### Your instructions:
The records below are to be copied exactly, with every picture left out.
[[ Exercise data, beginning ]]
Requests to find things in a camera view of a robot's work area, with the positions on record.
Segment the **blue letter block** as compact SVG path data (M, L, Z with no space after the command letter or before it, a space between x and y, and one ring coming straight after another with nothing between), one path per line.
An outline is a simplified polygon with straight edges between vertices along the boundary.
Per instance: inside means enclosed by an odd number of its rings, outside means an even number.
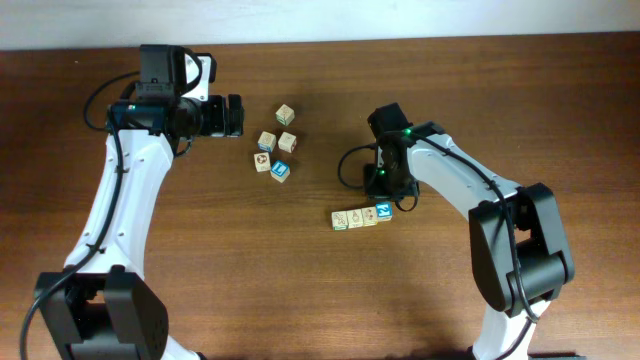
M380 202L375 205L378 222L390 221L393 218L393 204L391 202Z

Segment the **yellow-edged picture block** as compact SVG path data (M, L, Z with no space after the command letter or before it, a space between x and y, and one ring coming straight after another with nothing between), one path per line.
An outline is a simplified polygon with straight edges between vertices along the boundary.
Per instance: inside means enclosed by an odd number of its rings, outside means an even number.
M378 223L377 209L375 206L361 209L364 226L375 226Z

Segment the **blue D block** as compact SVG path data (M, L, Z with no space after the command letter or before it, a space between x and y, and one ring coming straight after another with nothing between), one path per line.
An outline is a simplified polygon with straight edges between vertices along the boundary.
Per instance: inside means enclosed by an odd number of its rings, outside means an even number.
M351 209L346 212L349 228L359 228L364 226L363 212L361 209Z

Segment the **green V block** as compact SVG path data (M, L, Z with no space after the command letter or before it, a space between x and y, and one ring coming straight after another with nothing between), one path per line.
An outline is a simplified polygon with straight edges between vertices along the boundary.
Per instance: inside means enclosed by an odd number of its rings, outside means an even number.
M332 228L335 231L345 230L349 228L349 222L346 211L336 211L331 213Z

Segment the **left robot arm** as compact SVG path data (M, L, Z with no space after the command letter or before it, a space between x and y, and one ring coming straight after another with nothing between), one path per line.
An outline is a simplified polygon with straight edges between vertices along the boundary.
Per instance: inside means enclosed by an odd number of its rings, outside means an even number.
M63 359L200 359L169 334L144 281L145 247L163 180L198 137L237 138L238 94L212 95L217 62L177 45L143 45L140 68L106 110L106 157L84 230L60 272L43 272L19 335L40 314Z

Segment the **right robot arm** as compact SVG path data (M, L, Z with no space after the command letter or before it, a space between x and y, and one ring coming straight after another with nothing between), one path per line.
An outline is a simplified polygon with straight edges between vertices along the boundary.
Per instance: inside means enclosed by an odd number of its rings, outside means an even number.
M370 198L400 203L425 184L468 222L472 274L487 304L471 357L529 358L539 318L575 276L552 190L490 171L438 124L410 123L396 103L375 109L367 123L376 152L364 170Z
[[ Exercise data, end ]]
### Response to this task:
Requests to find things in a camera view of a robot's work area, with the positions on record.
Segment the **blue letter block** as compact SVG path data (M, L, Z with no space after the command letter or before it, a space between x and y, and one ring coming straight after another with nothing between), one path per line.
An outline is a simplified polygon with straight edges between vertices along the boundary.
Per instance: inside means enclosed by an odd number of its rings, outside means an even number.
M380 202L375 205L378 222L390 221L393 218L393 204L391 202Z

Segment the **yellow-edged picture block** as compact SVG path data (M, L, Z with no space after the command letter or before it, a space between x and y, and one ring coming straight after another with nothing between), one path per line.
An outline is a simplified polygon with straight edges between vertices along the boundary.
Per instance: inside means enclosed by an odd number of its rings, outside means an even number.
M378 223L377 209L375 206L361 209L364 226L375 226Z

Segment the **blue D block** as compact SVG path data (M, L, Z with no space after the command letter or before it, a space between x and y, and one ring coming straight after another with nothing between), one path per line.
An outline is a simplified polygon with straight edges between vertices along the boundary.
Per instance: inside means enclosed by an odd number of its rings, outside means an even number.
M351 209L346 212L349 228L359 228L364 226L363 212L361 209Z

Segment the **green V block** as compact SVG path data (M, L, Z with no space after the command letter or before it, a space between x and y, and one ring coming straight after another with nothing between), one path per line.
An outline is a simplified polygon with straight edges between vertices along the boundary.
Per instance: inside means enclosed by an odd number of its rings, outside means an even number.
M332 228L335 231L345 230L349 228L349 222L346 211L336 211L331 213Z

Segment the **left robot arm** as compact SVG path data (M, L, Z with no space after the command letter or before it, a space between x and y, and one ring coming straight after another with nothing between), one path per line.
An outline is a simplified polygon with straight edges between vertices along the boundary.
Per instance: inside means enclosed by an odd number of its rings, outside means an even number.
M63 359L200 359L169 334L144 281L145 247L163 180L198 137L237 138L238 94L212 95L217 62L177 45L143 45L140 68L106 110L106 157L84 230L60 272L43 272L19 335L40 314Z

Segment the **right robot arm** as compact SVG path data (M, L, Z with no space after the command letter or before it, a space between x and y, and one ring coming straight after another with nothing between), one path per line.
An outline is a simplified polygon with straight edges between vertices along the boundary.
Per instance: inside means enclosed by an odd number of its rings, outside means an even number.
M370 198L400 203L425 184L468 222L472 274L487 304L471 357L529 358L539 318L575 276L552 190L490 171L438 124L410 123L396 103L375 109L367 123L376 152L364 170Z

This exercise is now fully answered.